- What the exercise asks:
Search the entries below for the word "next" and copy every line where it appears.

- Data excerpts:
=== Section Start ===

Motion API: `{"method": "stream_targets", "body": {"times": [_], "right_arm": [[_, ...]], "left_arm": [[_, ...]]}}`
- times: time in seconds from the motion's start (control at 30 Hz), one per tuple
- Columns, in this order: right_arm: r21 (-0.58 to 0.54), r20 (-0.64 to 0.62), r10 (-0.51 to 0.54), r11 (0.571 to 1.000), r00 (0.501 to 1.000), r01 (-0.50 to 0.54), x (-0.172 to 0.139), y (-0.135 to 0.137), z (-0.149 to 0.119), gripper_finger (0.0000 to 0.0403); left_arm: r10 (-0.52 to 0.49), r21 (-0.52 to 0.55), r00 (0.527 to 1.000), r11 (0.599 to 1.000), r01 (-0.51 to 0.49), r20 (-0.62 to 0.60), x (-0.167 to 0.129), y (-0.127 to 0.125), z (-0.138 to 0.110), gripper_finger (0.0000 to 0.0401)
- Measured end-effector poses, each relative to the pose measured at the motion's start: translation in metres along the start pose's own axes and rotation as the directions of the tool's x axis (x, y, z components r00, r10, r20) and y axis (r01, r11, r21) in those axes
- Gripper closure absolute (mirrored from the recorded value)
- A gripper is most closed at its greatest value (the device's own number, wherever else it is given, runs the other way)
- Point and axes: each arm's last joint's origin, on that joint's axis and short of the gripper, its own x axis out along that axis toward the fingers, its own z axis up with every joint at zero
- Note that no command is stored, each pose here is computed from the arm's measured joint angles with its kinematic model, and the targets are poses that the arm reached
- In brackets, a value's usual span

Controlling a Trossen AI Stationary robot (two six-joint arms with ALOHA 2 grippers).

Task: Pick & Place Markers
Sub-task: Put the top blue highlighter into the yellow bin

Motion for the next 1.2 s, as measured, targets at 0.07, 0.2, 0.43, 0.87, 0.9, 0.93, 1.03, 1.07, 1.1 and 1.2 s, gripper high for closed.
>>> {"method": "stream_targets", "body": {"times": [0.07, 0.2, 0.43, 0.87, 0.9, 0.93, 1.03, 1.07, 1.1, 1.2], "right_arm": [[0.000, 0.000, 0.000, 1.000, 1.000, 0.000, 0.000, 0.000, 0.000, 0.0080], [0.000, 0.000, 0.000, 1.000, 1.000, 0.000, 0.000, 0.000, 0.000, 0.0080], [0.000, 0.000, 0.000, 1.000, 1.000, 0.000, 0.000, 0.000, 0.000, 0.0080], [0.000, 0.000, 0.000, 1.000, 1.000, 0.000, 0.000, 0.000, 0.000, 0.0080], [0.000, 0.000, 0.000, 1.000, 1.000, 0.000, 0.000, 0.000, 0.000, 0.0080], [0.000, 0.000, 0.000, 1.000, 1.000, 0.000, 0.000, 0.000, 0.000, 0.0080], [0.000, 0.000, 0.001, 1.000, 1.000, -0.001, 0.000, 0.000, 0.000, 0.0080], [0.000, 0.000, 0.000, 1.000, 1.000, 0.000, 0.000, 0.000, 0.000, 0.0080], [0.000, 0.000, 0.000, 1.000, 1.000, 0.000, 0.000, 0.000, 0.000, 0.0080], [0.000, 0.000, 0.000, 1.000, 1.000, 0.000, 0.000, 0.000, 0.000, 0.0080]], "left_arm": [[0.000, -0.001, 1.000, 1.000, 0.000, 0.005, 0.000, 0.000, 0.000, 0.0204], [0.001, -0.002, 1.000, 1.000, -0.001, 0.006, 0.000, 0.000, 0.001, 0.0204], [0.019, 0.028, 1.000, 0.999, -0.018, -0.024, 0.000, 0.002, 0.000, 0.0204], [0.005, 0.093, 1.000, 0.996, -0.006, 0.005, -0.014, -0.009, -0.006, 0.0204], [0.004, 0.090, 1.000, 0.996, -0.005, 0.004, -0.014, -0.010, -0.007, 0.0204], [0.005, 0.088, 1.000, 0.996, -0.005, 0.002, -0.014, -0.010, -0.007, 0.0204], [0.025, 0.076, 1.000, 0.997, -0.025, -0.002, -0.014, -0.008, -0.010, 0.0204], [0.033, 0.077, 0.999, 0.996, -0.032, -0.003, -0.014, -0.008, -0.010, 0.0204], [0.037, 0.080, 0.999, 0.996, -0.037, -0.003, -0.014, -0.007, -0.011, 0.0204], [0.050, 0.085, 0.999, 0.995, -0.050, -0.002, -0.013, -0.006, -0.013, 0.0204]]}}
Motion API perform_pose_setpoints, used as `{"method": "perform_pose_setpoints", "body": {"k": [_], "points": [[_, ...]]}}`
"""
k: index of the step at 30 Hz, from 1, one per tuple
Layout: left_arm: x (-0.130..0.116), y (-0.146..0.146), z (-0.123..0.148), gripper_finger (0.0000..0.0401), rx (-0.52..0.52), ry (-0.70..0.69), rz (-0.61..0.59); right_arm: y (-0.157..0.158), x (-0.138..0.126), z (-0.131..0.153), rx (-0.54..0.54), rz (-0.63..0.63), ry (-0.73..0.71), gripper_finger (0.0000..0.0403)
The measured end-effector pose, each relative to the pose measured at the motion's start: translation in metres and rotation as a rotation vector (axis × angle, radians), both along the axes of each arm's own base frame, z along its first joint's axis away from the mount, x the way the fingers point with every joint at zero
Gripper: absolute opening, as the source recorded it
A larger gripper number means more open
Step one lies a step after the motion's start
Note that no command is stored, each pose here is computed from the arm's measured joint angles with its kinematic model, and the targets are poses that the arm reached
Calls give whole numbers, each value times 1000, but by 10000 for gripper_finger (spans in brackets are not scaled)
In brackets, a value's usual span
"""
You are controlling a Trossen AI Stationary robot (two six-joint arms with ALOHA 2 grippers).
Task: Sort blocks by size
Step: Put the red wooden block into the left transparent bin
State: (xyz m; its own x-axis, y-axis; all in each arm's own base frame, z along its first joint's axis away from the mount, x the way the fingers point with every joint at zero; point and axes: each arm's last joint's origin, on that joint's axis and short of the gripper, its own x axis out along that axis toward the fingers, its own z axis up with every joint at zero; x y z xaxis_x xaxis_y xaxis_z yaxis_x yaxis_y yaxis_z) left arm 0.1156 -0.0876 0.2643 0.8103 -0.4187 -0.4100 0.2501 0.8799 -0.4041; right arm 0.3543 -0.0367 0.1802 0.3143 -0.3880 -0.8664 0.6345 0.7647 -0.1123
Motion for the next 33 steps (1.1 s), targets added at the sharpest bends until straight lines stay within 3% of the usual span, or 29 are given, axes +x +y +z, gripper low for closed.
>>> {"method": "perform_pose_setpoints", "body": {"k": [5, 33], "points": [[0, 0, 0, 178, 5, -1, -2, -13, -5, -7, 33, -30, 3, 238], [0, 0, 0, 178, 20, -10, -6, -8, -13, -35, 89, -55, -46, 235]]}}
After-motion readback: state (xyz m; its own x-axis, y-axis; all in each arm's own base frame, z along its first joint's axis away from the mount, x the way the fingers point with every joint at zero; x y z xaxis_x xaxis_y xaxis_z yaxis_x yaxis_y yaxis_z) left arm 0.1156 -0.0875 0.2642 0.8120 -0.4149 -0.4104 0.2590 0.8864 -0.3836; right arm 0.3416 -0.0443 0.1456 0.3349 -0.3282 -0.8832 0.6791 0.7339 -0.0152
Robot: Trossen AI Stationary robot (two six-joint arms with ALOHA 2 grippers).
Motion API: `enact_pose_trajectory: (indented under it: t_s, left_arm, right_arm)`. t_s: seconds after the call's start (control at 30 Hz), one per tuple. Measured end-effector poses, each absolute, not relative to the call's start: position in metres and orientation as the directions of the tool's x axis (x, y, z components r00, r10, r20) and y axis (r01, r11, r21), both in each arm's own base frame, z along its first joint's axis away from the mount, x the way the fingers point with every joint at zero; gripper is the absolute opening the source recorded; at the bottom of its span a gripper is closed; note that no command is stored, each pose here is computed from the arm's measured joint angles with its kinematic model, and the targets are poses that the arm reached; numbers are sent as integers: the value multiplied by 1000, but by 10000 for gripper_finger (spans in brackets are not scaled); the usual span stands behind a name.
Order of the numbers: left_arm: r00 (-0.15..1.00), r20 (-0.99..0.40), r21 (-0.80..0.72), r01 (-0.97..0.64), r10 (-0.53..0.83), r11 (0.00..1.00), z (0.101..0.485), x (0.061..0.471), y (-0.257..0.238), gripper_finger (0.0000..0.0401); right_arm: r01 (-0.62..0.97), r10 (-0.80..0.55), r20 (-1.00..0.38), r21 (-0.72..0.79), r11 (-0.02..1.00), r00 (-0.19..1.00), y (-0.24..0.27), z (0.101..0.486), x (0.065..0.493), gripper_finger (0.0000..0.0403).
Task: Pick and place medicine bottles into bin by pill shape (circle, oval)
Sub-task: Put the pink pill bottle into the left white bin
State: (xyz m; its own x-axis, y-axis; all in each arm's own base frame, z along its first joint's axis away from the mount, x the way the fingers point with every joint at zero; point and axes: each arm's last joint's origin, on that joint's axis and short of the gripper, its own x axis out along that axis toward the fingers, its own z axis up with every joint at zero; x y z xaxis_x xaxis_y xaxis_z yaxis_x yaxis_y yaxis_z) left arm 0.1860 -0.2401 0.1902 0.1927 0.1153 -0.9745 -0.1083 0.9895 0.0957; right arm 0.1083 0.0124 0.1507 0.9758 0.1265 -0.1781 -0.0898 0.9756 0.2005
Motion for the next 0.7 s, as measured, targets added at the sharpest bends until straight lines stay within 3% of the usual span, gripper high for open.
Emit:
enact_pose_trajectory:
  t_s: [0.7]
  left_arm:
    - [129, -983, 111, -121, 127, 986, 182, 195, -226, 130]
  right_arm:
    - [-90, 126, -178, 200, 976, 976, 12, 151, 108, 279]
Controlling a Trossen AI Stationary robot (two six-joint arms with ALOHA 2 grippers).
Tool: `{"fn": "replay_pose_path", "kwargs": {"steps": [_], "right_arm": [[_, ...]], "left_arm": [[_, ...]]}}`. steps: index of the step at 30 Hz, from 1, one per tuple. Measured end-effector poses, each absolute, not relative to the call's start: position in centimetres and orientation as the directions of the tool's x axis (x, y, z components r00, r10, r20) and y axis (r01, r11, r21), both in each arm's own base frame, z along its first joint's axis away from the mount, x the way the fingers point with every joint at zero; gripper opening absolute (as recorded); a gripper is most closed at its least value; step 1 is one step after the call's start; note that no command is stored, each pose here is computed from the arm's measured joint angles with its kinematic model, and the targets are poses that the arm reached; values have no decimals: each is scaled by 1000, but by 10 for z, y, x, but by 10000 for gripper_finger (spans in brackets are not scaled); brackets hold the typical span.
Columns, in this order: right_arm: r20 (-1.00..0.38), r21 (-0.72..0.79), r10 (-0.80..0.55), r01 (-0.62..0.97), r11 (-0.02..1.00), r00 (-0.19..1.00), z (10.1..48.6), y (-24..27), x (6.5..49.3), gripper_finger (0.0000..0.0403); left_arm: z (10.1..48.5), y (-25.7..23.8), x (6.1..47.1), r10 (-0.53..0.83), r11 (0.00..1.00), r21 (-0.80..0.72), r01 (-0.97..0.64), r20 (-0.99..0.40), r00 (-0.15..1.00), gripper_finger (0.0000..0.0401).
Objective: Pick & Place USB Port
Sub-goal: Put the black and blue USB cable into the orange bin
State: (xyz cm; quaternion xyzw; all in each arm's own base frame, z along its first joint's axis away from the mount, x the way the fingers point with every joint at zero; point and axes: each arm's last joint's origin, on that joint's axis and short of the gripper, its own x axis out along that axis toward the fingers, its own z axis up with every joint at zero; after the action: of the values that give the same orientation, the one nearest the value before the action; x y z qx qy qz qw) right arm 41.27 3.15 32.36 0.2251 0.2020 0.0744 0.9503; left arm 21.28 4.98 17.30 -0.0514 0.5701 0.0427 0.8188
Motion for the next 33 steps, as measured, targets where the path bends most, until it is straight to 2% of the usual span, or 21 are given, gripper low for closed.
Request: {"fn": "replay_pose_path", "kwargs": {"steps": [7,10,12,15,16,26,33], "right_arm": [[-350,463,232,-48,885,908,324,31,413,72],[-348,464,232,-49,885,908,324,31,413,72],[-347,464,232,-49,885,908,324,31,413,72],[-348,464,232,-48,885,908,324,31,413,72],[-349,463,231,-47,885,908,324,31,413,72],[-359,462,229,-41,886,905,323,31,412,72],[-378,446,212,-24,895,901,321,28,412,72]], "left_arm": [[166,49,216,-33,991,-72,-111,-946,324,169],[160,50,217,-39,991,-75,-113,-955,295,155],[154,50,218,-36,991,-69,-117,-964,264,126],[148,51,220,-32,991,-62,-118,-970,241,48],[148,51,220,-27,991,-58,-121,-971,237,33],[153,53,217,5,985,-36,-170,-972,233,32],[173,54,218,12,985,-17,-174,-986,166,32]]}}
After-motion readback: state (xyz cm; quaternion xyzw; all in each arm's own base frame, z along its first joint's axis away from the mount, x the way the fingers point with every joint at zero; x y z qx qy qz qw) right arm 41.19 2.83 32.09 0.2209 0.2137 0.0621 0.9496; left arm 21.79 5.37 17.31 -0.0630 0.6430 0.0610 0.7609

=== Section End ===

- Completed exercise:
Motion for the next 1.2 s, as measured, targets at 0.07, 0.2, 0.43, 0.87, 0.9, 0.93, 1.03, 1.07, 1.1 and 1.2 s, gripper high for closed.
Motion for the next 33 steps (1.1 s), targets added at the sharpest bends until straight lines stay within 3% of the usual span, or 29 are given, axes +x +y +z, gripper low for closed.
Motion for the next 0.7 s, as measured, targets added at the sharpest bends until straight lines stay within 3% of the usual span, gripper high for open.
Motion for the next 33 steps, as measured, targets where the path bends most, until it is straight to 2% of the usual span, or 21 are given, gripper low for closed.

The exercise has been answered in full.